Wednesday, June 11, 2008

“Concerto DSCH”

2nd\NE Quadrant The Approval Matrix

Paul Kolnik/New York City Ballet

By ALASTAIR MACAULAY\New York Times

As “Concerto DSCH,” the new ballet by Alexei Ratmansky for New York City Ballet, unfolded at its premiere on Thursday night, you could feel wave upon wave of emotion sweeping across the audience. Wonder, excitement, admiration, affection, hilarity, surprise, exhilaration.

“Concerto DSCH” is an endlessly suspenseful choreographic construction, with passages of breathtaking dance brilliance. Again and again, you find yourself thinking, “I didn’t realize this was going to happen after that,” and “What exactly were those steps that flashed by just now?” Better yet, it’s marked by tender pure-dance poetry.

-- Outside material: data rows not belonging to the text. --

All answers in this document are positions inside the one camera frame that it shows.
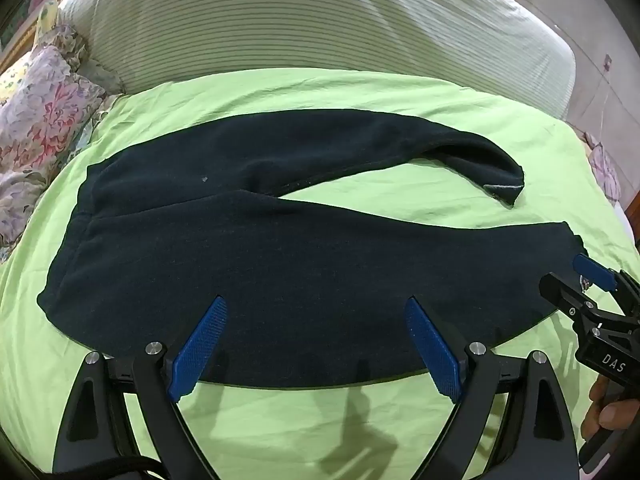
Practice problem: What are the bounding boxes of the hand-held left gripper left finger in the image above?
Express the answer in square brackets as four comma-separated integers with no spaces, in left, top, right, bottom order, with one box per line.
[52,296,228,480]

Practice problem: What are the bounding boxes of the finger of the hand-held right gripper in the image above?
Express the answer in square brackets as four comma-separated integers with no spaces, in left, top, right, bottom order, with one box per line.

From the first it creates a world onstage, a world that keeps changing, enthrallingly, before our eyes. Its proceedings abound in classical pattern, design and formal structure, yet at the same time they’re full of very informal human touches (as when three virtuosos, taking a break at the back of the stage, sit and watch the action with happy inelegance). The dancers’ relationships keep starting to suggest stories, though the dance then sweeps unstoppably on.